Content starts

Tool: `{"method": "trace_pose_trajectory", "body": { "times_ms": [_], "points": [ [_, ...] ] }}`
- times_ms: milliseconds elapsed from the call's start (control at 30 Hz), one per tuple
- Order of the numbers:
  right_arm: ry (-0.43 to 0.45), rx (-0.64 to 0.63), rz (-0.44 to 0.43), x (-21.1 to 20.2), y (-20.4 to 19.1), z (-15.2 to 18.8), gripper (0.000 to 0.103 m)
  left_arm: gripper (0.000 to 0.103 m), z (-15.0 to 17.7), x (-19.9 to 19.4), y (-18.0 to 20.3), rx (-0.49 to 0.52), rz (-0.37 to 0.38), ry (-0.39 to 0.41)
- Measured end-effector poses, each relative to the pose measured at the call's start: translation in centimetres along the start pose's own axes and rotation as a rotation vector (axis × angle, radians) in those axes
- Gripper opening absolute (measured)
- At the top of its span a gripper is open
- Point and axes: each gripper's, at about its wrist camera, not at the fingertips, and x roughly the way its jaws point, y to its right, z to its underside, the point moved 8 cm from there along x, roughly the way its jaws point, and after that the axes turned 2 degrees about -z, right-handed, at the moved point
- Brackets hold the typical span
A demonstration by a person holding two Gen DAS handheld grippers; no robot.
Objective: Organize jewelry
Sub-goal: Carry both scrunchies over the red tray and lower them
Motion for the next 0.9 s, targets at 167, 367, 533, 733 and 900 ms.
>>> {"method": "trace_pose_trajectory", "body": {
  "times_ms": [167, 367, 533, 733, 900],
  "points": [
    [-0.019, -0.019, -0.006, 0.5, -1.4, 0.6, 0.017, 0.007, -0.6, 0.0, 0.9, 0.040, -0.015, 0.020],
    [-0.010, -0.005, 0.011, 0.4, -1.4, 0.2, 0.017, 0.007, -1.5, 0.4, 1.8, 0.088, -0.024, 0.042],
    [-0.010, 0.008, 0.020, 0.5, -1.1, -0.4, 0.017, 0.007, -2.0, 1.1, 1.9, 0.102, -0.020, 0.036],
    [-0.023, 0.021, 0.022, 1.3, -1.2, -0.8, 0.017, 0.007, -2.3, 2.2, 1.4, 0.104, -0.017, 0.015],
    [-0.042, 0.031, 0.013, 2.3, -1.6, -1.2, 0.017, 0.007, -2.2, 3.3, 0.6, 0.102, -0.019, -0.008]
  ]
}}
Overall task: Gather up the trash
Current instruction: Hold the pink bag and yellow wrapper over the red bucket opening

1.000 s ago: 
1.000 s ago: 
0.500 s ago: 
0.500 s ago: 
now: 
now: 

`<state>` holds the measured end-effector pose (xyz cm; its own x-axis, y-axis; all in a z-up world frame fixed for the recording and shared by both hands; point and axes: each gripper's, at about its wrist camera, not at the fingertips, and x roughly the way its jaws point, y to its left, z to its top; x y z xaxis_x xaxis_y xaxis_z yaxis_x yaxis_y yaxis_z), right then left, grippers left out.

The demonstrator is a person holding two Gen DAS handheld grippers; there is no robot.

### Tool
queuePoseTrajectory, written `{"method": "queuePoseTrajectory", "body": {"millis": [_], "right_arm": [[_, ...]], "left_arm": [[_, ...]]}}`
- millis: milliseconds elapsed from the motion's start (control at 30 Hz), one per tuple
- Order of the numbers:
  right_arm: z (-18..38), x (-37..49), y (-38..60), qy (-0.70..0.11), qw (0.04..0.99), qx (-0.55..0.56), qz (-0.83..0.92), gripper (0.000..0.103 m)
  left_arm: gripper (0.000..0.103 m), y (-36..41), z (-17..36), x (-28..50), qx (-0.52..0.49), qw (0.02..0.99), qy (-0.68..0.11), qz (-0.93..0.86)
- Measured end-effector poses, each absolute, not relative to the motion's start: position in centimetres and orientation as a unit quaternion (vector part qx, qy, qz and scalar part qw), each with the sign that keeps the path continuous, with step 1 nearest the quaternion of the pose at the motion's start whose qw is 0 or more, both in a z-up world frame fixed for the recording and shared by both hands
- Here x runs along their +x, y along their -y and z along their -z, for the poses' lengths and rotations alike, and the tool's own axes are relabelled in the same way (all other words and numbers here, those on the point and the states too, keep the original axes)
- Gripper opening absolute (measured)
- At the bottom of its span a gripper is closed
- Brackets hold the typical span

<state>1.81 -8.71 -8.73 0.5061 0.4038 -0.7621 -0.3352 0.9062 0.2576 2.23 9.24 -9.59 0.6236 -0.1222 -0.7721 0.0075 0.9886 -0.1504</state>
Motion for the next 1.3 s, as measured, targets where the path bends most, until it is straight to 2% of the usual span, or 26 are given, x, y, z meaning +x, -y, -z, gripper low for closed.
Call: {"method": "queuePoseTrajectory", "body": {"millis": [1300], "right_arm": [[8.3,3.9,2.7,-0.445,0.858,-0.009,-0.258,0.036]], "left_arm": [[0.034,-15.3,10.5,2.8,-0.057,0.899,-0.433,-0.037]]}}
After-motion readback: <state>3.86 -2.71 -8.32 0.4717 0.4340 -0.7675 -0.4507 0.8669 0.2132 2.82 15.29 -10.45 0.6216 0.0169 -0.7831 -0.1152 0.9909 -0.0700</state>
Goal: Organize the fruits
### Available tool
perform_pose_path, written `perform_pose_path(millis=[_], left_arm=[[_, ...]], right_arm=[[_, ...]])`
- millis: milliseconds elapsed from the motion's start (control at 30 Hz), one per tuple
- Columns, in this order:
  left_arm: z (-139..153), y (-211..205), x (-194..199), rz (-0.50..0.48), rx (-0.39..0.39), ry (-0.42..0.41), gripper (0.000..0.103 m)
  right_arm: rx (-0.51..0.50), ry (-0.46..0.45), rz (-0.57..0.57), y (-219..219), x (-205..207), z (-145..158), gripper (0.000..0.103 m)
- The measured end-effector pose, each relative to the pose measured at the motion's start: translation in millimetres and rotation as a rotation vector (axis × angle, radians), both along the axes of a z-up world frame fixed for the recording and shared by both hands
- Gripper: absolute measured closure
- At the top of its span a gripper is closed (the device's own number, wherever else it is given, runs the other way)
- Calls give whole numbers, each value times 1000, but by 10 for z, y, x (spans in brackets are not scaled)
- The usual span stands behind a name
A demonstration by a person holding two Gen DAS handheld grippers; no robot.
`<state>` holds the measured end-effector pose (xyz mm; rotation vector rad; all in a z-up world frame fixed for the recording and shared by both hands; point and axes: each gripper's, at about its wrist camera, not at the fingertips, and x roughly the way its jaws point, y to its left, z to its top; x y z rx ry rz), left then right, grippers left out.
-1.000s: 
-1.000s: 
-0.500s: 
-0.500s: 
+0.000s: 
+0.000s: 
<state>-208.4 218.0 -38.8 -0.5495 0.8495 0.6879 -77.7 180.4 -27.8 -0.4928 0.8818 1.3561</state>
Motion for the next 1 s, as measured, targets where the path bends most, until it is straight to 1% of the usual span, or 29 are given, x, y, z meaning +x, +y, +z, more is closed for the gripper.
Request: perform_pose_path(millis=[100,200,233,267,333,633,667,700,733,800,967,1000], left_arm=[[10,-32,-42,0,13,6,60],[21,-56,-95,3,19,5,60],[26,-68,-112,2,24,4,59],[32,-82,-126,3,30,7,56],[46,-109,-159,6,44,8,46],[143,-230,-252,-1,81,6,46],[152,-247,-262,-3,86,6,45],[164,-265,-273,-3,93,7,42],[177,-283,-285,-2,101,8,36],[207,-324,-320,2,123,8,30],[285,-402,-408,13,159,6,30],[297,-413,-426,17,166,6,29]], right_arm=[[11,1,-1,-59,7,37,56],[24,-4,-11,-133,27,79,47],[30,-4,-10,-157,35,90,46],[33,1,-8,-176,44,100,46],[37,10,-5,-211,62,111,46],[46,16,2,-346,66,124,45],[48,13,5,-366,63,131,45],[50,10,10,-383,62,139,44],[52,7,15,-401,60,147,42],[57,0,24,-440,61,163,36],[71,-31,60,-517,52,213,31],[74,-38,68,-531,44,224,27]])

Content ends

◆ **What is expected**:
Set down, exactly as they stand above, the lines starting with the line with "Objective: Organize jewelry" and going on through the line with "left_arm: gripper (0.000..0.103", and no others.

◆ **Final answer**:
Objective: Organize jewelry
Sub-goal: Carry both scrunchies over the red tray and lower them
Motion for the next 0.9 s, targets at 167, 367, 533, 733 and 900 ms.
>>> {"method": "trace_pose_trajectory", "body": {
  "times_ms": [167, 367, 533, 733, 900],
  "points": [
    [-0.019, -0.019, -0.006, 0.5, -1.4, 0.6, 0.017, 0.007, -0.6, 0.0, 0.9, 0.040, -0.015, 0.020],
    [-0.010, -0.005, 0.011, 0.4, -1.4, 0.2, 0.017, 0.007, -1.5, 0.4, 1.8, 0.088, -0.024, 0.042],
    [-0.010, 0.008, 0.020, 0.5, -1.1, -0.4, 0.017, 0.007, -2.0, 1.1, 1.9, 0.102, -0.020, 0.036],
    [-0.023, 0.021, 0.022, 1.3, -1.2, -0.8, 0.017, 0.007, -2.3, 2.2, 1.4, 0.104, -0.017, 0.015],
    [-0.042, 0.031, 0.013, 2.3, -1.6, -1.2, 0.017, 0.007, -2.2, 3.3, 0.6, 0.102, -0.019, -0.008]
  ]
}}
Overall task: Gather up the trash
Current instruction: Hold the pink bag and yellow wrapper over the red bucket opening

1.000 s ago: 
1.000 s ago: 
0.500 s ago: 
0.500 s ago: 
now: 
now: 

`<state>` holds the measured end-effector pose (xyz cm; its own x-axis, y-axis; all in a z-up world frame fixed for the recording and shared by both hands; point and axes: each gripper's, at about its wrist camera, not at the fingertips, and x roughly the way its jaws point, y to its left, z to its top; x y z xaxis_x xaxis_y xaxis_z yaxis_x yaxis_y yaxis_z), right then left, grippers left out.

The demonstrator is a person holding two Gen DAS handheld grippers; there is no robot.

### Tool
queuePoseTrajectory, written `{"method": "queuePoseTrajectory", "body": {"millis": [_], "right_arm": [[_, ...]], "left_arm": [[_, ...]]}}`
- millis: milliseconds elapsed from the motion's start (control at 30 Hz), one per tuple
- Order of the numbers:
  right_arm: z (-18..38), x (-37..49), y (-38..60), qy (-0.70..0.11), qw (0.04..0.99), qx (-0.55..0.56), qz (-0.83..0.92), gripper (0.000..0.103 m)
  left_arm: gripper (0.000..0.103 m), y (-36..41), z (-17..36), x (-28..50), qx (-0.52..0.49), qw (0.02..0.99), qy (-0.68..0.11), qz (-0.93..0.86)

The exercise was answered completely.